Local officials use Nixle alerts to notify residents about emergencies and other urgent matters via text messages. To sign up, text your zip code to 888777 (standard text messaging rates will apply) or visit local.nixle.com/register.
For more preparation tips, see Are You Prepared for a Wildfire.
What to Do if an Order Is Imminent
Listen to your radio or TV for announcements from emergency personnel. Keep an eye out for Nixle alerts if you signed up. This would also be a good time to plug your phone in for a last-minute charge. If smoke from a fire—or the fire itself—is visible from your property, keep an eye on it.
Prepare your house.
Take down lightweight window coverings. Move flammable furniture to the center of the room, away from windows and doors. Then do a quick check around the perimeter of the house and collect any obviously flammable items—wood patio furniture or toys, for example—and pile them inside or in a garage. Move portable propane tanks well away from the house. Turn off fixed exterior tanks. If you have a metal ladder, put it by a corner of the house, in case firefighters need to get up on the roof.
Pack the important stuff.
Back your car into the driveway, to make it easier to get out fast. Throw in your emergency kit along with the six P’s: Pets, papers, prescriptions (including eyeglasses or contacts), pictures and other irreplaceable personal mementos, portable computers (or other digital devices); and plastic (credit and debit cards). Carry your car keys with you at all times.
Regardless of the weather, long pants and long sleeve shirts will offer you better protection against heat and flying embers than shorts and a T-shirt; cotton is safer than polyester because it won’t melt. Heavy duty shoes or boots are also smart.
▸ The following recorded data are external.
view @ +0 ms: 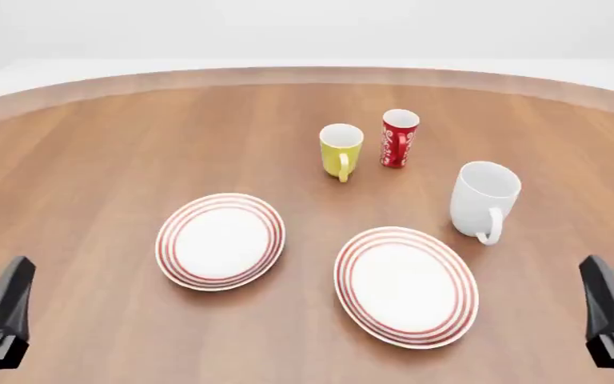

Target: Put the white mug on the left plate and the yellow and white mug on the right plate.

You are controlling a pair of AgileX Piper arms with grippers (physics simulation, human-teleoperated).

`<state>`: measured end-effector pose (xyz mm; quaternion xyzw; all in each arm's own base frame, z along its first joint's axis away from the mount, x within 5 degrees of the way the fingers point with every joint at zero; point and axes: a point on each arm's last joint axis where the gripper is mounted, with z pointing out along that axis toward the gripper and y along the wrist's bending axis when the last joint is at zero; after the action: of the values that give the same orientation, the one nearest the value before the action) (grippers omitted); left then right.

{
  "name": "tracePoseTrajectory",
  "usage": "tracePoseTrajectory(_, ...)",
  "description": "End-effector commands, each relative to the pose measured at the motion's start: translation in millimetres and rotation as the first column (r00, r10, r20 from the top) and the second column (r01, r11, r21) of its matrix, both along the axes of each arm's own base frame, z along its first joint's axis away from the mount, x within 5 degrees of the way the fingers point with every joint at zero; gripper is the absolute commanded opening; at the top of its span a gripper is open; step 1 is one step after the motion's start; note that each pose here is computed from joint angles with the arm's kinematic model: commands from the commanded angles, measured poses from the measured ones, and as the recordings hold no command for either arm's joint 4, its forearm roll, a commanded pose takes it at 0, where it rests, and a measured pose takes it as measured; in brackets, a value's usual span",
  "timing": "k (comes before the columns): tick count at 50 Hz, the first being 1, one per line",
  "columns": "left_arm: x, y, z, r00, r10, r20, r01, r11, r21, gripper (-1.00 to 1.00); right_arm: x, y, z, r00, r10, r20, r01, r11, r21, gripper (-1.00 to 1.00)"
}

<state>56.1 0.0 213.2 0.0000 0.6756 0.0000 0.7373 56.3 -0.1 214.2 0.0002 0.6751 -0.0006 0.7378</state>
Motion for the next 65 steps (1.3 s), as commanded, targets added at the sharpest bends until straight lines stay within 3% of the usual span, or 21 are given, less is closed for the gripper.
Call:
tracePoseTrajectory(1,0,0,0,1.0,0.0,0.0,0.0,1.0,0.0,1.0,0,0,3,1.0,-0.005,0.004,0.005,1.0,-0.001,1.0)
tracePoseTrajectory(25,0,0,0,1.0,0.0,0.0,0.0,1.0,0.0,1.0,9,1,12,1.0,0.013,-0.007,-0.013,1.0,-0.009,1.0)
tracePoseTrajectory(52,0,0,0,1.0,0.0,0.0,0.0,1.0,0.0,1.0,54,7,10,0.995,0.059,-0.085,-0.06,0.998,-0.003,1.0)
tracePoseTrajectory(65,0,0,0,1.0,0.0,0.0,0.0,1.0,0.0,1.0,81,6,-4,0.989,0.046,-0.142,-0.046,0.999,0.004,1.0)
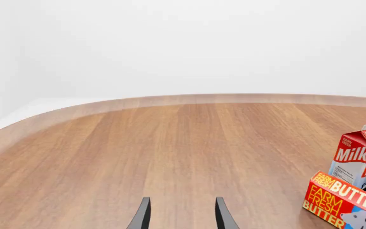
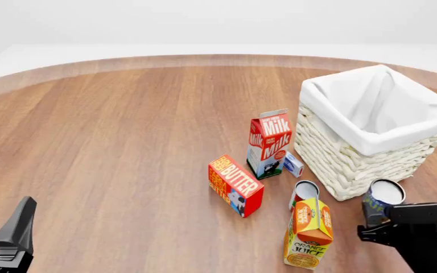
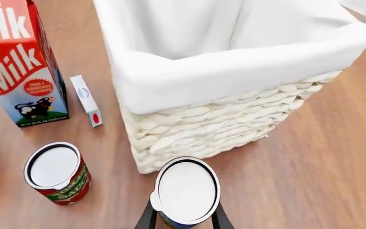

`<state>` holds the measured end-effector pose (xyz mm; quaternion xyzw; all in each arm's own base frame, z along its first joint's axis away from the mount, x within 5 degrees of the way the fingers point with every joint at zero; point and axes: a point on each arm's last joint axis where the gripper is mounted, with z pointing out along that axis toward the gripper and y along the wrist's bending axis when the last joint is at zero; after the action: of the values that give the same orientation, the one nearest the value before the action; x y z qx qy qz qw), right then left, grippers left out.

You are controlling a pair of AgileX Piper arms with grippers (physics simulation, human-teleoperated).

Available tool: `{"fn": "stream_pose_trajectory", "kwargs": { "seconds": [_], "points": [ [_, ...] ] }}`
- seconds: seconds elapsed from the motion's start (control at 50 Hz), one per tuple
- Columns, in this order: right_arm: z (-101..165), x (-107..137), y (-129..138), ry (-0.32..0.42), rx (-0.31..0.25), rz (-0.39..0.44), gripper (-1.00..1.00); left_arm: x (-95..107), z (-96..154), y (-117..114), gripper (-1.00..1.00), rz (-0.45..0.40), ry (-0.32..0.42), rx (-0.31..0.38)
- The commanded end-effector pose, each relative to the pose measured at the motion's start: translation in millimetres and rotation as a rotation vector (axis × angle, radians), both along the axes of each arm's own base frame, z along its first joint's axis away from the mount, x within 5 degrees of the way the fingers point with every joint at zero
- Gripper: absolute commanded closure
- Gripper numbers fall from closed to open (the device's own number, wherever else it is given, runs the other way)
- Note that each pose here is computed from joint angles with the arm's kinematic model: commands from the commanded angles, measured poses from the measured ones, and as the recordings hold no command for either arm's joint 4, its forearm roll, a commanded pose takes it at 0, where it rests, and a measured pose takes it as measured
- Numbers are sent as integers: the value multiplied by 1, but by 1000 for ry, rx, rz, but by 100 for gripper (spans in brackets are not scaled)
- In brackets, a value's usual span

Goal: Pick up the alphabet soup, and put it in the basket.

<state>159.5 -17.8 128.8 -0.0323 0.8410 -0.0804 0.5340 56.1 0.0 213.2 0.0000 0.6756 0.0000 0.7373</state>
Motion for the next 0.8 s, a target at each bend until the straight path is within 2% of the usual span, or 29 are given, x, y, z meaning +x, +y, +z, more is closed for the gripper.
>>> {"fn": "stream_pose_trajectory", "kwargs": {
  "seconds": [0.02, 0.24, 0.44, 0.8],
  "points": [
    [16, -8, 3, -34, 2, 8, 100, 0, 0, 0, -100, 0, 0, 0],
    [24, -13, 5, -45, -5, 23, 100, 0, 0, 0, -100, 0, 0, 0],
    [45, -35, 9, -93, -24, 46, 100, 0, 0, 0, -100, 0, 0, 0],
    [56, -53, 14, -144, -38, 80, 100, 0, 0, 0, -100, 0, 0, 0]
  ]
}}
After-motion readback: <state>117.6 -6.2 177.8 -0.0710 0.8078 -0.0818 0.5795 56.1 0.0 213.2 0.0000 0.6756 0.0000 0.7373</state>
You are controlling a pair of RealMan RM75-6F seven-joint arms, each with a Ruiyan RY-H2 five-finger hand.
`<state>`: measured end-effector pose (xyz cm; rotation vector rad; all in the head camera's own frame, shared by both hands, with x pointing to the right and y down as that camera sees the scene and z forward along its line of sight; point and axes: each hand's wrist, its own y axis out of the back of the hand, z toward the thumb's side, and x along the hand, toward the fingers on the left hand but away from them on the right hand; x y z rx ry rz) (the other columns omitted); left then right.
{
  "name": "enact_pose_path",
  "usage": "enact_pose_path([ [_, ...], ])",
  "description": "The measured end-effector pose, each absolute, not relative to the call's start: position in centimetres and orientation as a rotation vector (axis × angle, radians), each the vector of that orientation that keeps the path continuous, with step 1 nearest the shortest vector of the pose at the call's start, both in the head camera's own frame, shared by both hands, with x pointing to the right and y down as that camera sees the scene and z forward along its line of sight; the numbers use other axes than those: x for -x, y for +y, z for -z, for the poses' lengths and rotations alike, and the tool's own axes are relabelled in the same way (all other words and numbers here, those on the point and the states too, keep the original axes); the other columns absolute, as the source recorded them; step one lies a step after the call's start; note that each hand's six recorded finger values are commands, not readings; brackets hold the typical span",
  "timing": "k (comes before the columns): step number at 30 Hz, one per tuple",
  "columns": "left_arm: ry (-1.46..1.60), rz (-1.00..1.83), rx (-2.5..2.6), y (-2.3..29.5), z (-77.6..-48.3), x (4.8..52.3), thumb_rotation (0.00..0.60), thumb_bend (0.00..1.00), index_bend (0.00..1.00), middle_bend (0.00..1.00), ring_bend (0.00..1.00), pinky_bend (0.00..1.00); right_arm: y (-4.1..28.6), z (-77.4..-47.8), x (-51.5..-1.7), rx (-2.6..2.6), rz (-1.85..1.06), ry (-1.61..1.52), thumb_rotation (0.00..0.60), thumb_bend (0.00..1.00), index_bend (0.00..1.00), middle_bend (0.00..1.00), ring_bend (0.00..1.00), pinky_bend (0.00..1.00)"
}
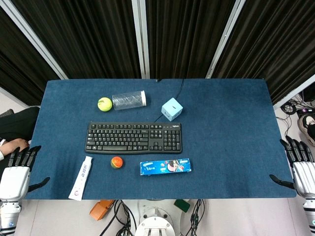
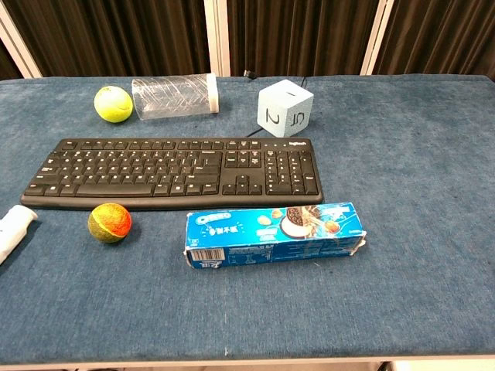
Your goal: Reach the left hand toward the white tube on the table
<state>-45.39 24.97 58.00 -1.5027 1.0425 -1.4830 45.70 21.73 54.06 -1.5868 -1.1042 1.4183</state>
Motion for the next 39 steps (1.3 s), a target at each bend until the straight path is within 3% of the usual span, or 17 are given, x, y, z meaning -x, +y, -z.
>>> enact_pose_path([
  [8, 1.013, 1.48, 1.512, 24.2, -58.2, 44.6, 0.6, 0.07, 0.09, 0.14, 0.1, 0.01, 20.9, -54.0, -45.8, 1.591, -1.417, -1.101, 0.6, 0.08, 0.0, 0.0, 0.0, 0.0],
  [11, 0.993, 1.446, 1.531, 23.2, -58.2, 43.8, 0.6, 0.07, 0.09, 0.21, 0.17, 0.18, 20.6, -53.6, -45.8, 1.58, -1.406, -1.1, 0.6, 0.08, 0.0, 0.0, 0.0, 0.0],
  [12, 0.981, 1.429, 1.542, 22.7, -58.3, 43.3, 0.6, 0.08, 0.11, 0.26, 0.24, 0.31, 20.4, -53.4, -45.8, 1.576, -1.4, -1.101, 0.6, 0.08, 0.0, 0.0, 0.0, 0.0],
  [15, 0.939, 1.391, 1.582, 21.5, -58.7, 42.0, 0.6, 0.13, 0.15, 0.47, 0.46, 0.57, 20.1, -52.9, -45.7, 1.565, -1.384, -1.102, 0.6, 0.08, 0.0, 0.0, 0.0, 0.0],
  [18, 0.871, 1.373, 1.637, 20.5, -59.6, 40.7, 0.6, 0.26, 0.15, 0.73, 0.73, 0.75, 20.0, -52.6, -45.6, 1.559, -1.377, -1.1, 0.6, 0.08, 0.0, 0.0, 0.0, 0.0],
  [21, 0.784, 1.383, 1.706, 19.8, -61.0, 39.3, 0.6, 0.4, 0.16, 0.87, 0.87, 0.84, 20.1, -52.5, -45.4, 1.56, -1.378, -1.1, 0.6, 0.08, 0.0, 0.0, 0.0, 0.0],
  [24, 0.698, 1.424, 1.775, 19.1, -62.8, 38.3, 0.6, 0.51, 0.18, 0.93, 0.93, 0.89, 20.2, -52.5, -45.5, 1.563, -1.385, -1.1, 0.6, 0.08, 0.0, 0.0, 0.0, 0.0],
  [28, 0.614, 1.503, 1.851, 18.5, -65.0, 37.6, 0.6, 0.57, 0.18, 0.97, 0.97, 0.93, 20.4, -52.6, -45.6, 1.565, -1.398, -1.101, 0.6, 0.08, 0.0, 0.0, 0.0, 0.0],
  [39, 0.523, 1.598, 1.954, 18.6, -68.1, 36.5, 0.6, 0.59, 0.19, 0.98, 0.98, 0.94, 20.6, -53.2, -45.4, 1.574, -1.414, -1.098, 0.6, 0.08, 0.0, 0.0, 0.0, 0.0],
])
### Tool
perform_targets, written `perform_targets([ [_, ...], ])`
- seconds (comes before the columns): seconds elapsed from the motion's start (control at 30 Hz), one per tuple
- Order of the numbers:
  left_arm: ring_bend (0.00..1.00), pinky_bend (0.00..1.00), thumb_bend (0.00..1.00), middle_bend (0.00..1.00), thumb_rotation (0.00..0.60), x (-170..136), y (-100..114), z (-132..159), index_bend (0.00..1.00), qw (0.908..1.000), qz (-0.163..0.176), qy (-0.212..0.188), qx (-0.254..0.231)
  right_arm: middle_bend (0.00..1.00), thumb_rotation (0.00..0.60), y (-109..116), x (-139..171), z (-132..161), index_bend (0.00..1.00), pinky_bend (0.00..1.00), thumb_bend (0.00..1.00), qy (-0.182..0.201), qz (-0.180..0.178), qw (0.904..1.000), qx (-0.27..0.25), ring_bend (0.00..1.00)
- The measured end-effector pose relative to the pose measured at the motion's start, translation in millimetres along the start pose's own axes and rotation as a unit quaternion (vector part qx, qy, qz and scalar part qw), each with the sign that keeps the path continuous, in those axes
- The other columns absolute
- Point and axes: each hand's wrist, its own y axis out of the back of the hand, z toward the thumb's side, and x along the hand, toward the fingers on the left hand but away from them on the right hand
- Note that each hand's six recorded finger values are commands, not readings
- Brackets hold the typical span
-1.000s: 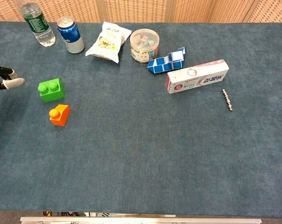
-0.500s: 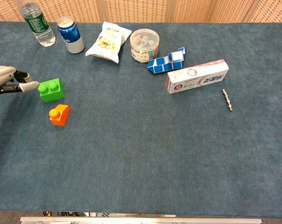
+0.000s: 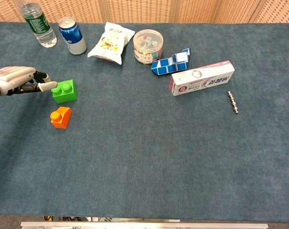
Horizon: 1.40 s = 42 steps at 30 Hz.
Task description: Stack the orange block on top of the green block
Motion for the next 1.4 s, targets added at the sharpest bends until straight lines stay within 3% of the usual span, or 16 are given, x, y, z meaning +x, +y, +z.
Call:
perform_targets([
  [0.43, 0.23, 0.22, 0.05, 0.34, 0.043, 24.1, 5.5, 50.4, 0.3, 0.9986, -0.004, -0.052, 0.001, 0.56, 0.6, -1.5, 2.0, -3.6, 0.59, 0.6, 0.42, -0.005, 0.001, 1.0, -0.002, 0.5],
  [0.93, 0.21, 0.21, 0.05, 0.31, 0.095, 43.2, 21.1, 89.6, 0.28, 0.9962, 0.01, -0.086, -0.001, 0.56, 0.6, -3.4, 3.6, -9.2, 0.59, 0.6, 0.42, -0.012, 0.002, 0.9999, -0.005, 0.5],
  [1.4, 0.2, 0.2, 0.05, 0.3, 0.153, 34.4, 23.6, 70.6, 0.27, 0.9974, 0.011, -0.072, -0.002, 0.56, 0.6, -5.1, 2.2, -9.5, 0.59, 0.6, 0.42, -0.01, 0.003, 0.9999, -0.008, 0.5],
])
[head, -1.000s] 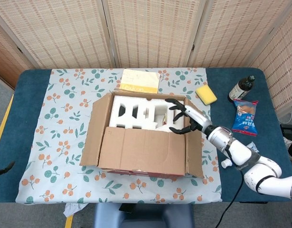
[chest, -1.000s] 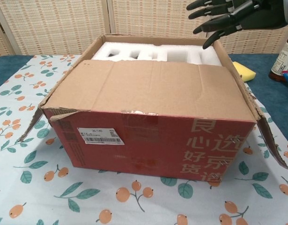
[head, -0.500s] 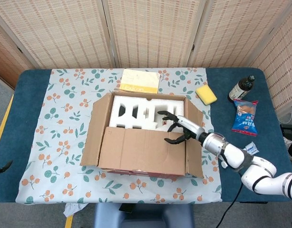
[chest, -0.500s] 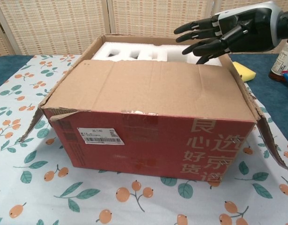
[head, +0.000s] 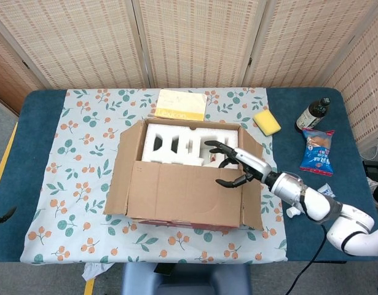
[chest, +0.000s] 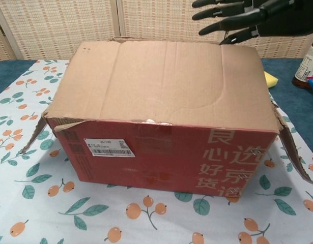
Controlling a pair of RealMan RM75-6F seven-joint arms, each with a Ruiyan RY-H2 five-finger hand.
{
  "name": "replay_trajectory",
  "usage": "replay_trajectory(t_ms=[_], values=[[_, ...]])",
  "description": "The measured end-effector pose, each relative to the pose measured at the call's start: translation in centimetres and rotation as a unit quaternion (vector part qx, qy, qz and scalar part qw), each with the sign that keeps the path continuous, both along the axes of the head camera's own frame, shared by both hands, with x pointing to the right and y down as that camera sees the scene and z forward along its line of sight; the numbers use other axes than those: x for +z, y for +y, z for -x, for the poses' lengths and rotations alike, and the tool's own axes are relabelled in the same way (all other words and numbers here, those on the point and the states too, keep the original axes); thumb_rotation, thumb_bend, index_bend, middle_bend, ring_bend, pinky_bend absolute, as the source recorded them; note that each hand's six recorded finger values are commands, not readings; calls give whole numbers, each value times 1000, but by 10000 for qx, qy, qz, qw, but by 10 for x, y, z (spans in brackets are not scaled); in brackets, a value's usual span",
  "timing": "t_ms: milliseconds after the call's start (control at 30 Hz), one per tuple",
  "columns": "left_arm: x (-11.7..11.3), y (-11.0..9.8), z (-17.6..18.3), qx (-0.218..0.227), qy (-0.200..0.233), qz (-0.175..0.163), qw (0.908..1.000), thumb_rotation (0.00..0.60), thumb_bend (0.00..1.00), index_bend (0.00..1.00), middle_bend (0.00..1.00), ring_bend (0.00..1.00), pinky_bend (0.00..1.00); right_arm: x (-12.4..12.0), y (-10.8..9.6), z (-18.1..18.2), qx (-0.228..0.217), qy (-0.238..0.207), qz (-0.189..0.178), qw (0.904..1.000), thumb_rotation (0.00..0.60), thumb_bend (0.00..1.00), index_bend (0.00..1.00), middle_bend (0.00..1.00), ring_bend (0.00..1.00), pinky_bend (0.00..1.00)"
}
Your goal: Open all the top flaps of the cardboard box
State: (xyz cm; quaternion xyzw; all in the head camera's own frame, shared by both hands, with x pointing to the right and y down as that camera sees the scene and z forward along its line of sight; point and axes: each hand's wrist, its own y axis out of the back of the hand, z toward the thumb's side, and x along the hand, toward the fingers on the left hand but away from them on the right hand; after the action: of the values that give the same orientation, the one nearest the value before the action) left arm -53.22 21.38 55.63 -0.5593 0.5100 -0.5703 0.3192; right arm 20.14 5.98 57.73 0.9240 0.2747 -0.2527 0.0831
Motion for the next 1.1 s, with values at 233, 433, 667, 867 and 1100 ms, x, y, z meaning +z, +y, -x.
replay_trajectory(t_ms=[233, 433, 667, 867, 1100], values=[[2, 2, -3, 54, -30, 41, 10000, 600, 236, 0, 44, 0, 0, -35, 9, 4, -134, -233, -245, 9993, 600, 394, 0, 0, 75, 348], [-2, 3, -6, 83, 49, -16, 10000, 600, 236, 0, 44, 0, 0, -69, 26, 11, -314, -271, -560, 9976, 600, 393, 0, 0, 76, 348], [-6, 5, -10, 172, 60, -63, 9998, 600, 235, 0, 44, 0, 0, -105, 55, 23, -577, -161, -1007, 9931, 600, 393, 0, 0, 76, 348], [-9, 8, -13, 208, 76, -112, 9997, 600, 236, 0, 43, 0, 0, -133, 85, 28, -719, -41, -1431, 9871, 600, 393, 0, 0, 71, 348], [-8, 8, -16, 273, 13, -70, 9996, 600, 236, 0, 44, 0, 0, -143, 107, 13, -741, 36, -1579, 9847, 600, 394, 0, 0, 57, 348]])
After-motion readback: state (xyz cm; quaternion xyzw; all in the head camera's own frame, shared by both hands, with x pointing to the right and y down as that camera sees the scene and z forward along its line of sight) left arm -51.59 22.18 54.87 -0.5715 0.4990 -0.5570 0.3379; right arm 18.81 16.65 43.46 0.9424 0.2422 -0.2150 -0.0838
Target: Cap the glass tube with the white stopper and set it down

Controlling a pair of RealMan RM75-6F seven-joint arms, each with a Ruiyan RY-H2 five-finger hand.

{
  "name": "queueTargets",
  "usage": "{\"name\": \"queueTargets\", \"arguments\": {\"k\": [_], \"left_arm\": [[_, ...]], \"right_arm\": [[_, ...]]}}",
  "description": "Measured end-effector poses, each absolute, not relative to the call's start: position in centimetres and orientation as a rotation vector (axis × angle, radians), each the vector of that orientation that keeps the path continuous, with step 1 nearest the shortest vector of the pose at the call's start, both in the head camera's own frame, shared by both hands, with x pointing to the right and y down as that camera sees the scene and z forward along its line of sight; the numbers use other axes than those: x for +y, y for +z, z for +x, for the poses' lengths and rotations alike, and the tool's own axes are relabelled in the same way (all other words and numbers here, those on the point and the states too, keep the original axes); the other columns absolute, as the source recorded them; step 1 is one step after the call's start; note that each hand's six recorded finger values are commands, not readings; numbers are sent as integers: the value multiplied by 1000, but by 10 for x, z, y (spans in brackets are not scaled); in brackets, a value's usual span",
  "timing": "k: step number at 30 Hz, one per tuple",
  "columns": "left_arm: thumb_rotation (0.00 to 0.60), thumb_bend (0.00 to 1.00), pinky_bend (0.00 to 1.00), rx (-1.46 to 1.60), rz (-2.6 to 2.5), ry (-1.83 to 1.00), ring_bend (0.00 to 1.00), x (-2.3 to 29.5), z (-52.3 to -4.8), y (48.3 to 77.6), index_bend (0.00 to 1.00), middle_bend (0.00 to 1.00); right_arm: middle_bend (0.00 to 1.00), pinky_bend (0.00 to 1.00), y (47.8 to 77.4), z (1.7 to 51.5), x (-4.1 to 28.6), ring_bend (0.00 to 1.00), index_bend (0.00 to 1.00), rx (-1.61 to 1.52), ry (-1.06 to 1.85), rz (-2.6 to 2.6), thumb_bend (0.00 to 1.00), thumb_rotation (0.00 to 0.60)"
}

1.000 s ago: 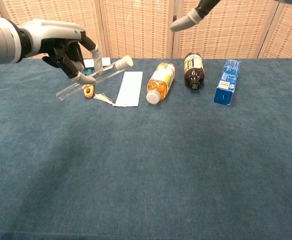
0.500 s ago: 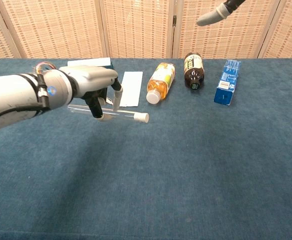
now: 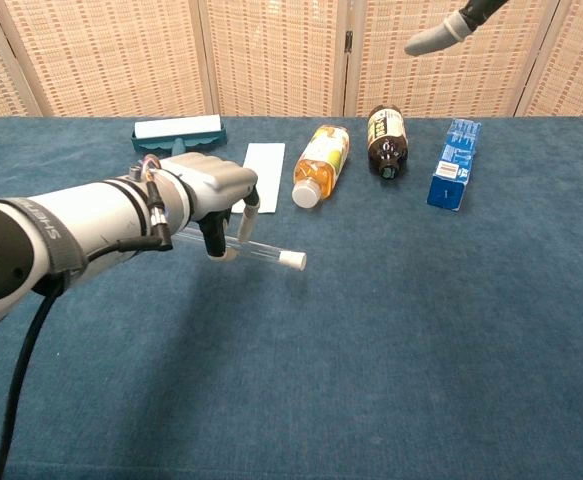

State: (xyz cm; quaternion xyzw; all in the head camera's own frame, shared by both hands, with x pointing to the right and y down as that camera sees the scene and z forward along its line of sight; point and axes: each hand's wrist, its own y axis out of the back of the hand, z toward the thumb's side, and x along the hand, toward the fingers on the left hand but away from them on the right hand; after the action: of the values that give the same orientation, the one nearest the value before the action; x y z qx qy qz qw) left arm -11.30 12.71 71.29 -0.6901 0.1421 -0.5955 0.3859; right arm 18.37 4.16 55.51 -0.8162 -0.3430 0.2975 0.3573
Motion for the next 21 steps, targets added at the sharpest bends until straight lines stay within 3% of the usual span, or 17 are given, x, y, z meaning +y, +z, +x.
{"name": "queueTargets", "arguments": {"k": [14, 21], "left_arm": [[600, 400, 1000, 299, -1753, -1523, 1000, 135, -106, 717, 319, 1000], [600, 399, 1000, 415, -1824, -1447, 1000, 124, -125, 678, 232, 1000]], "right_arm": [[49, 0, 556, 192, 39, 0, 150, -895, 791, -2093, 31, 600], [49, 0, 552, 214, 35, 0, 150, -884, 849, -2044, 43, 600]]}}
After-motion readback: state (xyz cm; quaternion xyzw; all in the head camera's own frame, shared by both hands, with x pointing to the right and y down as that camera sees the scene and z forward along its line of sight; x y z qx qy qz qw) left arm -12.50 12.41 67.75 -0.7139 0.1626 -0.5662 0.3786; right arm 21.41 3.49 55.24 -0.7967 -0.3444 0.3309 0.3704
Bring a cap, a bandana or other covering for your face, and goggles or glasses.
What to Do When It’s Time to Go
Different jurisdictions use different names for their evacuation orders, but usually there are two levels: voluntary and mandatory. Whatever they are called, these orders tell you how significant and imminent the danger is. But you don’t have to wait for a mandatory order to leave. If officials are recommending evacuation, go. And even absent such an order, if you feel threatened, leave. Getting out early means you could avoid getting stuck in traffic jams; by reducing congestion, you can help emergency responders move more freely around the area.
Shut things down—but leave the lights on.
Shut off the air conditioning. Do not leave sprinklers on or water running: they can reduce water pressure that firefighters need. Leave exterior and interior lights on, so firefighters can still see your house under smoky conditions or in darkness. Shut all windows and doors.
Regardless of the evacuation routes you mapped out ahead of time, circumstances may dictate you take alternatives. If emergency personnel tell you to go this way instead of that, do it.
If a wildfire ever hits where you live, the situation can get dire quickly. That speed can make it hard to think straight. The more you prepare ahead of time, the better your chances of coming through the event whole and getting back on the road to normal.